А ещё дом видел, как гнала Луша Ивана со двора лопатой, как плакала потом всю ночь от тоски и безысходности, как наутро, проводив тетку, ругающую глупую девчонку, туго повязала тёмный платок, и осталась жить в своем доме – один на один со своей памятью и образами любимых – мамочки и отца.
К тридцати годам Луша почти не изменилась. Она осталась внешне такой же девочкой, как пятнадцать лет назад – тоненькой, с осиной талией, стройными бёдрами и худенькими плечами, белокожей, с нежным цветом румяных щёк и ясной синевой глаз, белокурой косой, которую она, скрутив в тугой узел, прятала под темной тканью косынки, и лепестками губ, чуть искаженных вечной печальной гримаской – уголками вниз. Калитка в её двор почти всегда была закрыта, и что там, за ней – знали немногие. Вернее, догадывались – кудахтанье кур, пение петуха, реготание гусей, блеянье коз было хорошо слышно даже на другом конце села, тем более что соседи держали живность все реже.
"Юродивая", – шептались бабы, тыкая пальцами в воздух, показывая на изящную фигурку – было видно, как далеко – далеко, на лугу Луша гонит корову, а потом усаживается доить, а корова терпеливо стоит, отгоняя хвостом огромных слепней, – "Как мать. И куда ей – одной то. И молоко, и яйца, и сметана… Как не треснет. Жадная".
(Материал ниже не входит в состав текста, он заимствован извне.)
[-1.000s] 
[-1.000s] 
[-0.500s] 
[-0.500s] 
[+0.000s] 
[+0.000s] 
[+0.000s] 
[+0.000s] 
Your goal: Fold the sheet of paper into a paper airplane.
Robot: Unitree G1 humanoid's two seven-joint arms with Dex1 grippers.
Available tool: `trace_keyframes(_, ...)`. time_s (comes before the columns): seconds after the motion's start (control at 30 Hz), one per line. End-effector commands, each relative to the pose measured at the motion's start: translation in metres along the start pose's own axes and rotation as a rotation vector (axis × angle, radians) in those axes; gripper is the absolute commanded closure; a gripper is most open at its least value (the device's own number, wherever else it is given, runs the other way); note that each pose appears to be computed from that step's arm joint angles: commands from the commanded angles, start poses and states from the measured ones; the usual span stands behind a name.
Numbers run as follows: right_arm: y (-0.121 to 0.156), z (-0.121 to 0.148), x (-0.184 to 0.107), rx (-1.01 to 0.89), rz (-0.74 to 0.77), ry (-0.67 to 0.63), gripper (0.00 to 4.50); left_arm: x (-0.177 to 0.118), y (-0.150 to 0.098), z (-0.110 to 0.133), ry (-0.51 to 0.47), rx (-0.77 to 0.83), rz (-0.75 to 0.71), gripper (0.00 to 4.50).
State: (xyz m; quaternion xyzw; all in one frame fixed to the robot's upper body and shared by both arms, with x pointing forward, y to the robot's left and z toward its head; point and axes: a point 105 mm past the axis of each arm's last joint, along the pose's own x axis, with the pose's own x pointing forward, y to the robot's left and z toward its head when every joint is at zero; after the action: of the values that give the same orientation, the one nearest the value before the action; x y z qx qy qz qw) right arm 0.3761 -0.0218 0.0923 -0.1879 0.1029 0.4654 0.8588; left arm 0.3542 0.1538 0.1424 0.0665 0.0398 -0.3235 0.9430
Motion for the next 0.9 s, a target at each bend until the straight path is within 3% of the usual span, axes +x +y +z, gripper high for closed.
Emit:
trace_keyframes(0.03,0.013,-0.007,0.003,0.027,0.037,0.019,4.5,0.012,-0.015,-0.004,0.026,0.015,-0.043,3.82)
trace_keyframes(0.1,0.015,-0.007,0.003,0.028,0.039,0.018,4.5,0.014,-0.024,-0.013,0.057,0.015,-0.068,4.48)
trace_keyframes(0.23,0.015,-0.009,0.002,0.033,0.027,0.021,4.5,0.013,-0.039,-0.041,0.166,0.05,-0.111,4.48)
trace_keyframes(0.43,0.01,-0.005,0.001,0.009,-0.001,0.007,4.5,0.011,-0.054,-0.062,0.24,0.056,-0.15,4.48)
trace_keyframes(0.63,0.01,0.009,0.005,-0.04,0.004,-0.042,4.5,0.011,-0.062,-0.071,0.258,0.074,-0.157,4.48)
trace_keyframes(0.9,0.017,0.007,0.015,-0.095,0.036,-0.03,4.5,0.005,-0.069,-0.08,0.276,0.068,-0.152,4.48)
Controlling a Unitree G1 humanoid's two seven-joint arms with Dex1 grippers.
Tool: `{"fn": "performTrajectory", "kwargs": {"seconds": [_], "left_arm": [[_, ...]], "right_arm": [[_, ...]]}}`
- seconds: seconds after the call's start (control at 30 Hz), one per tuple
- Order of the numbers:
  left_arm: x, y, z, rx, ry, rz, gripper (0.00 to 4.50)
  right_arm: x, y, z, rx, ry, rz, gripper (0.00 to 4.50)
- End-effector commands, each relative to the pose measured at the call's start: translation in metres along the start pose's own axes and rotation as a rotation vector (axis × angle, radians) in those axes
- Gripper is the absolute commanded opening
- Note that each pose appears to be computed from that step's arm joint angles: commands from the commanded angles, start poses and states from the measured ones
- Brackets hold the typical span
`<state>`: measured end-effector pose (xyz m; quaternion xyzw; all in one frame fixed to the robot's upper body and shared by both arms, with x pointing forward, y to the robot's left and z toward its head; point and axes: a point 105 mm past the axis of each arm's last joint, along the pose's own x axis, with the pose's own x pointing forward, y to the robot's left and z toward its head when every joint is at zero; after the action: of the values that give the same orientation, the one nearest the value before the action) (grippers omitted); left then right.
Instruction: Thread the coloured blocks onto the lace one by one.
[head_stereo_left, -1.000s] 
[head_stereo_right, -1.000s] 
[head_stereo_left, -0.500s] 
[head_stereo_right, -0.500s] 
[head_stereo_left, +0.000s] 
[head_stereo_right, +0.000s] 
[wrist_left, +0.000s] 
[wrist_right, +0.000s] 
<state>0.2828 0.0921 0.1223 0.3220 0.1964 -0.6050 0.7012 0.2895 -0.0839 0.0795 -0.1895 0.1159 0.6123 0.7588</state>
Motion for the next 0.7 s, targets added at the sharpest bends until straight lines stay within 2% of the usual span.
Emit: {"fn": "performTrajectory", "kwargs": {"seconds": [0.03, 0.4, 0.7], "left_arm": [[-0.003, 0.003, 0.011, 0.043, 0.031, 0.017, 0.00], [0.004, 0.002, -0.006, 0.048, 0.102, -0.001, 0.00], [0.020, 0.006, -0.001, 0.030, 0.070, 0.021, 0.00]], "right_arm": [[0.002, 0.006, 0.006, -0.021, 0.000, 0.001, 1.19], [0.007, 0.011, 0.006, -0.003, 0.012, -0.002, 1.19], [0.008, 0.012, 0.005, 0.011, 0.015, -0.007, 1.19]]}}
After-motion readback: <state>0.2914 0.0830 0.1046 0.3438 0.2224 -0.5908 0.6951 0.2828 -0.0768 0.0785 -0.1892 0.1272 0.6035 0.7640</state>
Луша, действительно, все это делала. Раз в неделю отвозила сыр и творог тётке в город, продавала масло в соседнем селе на базаре, возила молоко в детский дом – отдавала бесплатно.
"Дура. Деньжищ, наверное, куры не клюют, а все в халупе ютится, в душегрейке материной ходит. А памятник своим отгрохала, прям, как олигархам. Ненормальная"
Луша не обращала внимания на пересуды. Она и сама понимала – она чудная. Но менять с своей жизни ничего не хотела. Не могла…
– Гляди… Чучело… Опять гусыню поволокла хоронить. Я ей вчерась говорила, у колодца встретила, мол чего ты скотину да птицу до старости держишь? Бить надо, мясо ведь. А она смотрит на меня, как дура, лыбится. Тьху.
Вера, здоровенная, как шкаф молодуха, трещала сорокой на всю улицу. Красные щеки тряслись, из носа текло от морозца, она утирала сопли грязноватой варежкой и расходилась все больше. Благо ей было перед кем выступать, у колодца, разодетые, как на парад, столпились бабы со всей улочки и, раззявя рты, слушали Верку. Так уж было заведено в селе – по воду старались идти в одно время, лясы почесать, да нарядами похвастаться. А где ж ещё? Посиделки в прошлое отошли, не собирались больше, клуб развалился давно от ненадобности, да и кому туда ходить – то, мужики все, кто понормальнее в город работать подались, а осталась алкашня одна. А тут, у журавеля этого, смотрящего в небо старой, серой от времени жердью, можно было всласть потрепаться, глядя, как соседка, вся напрягшись от усилий, тянет на себя тяжелую бадью с водой и, поддав животом под надетой напоказ шубейкой, переливает ледяную воду в своё ведро.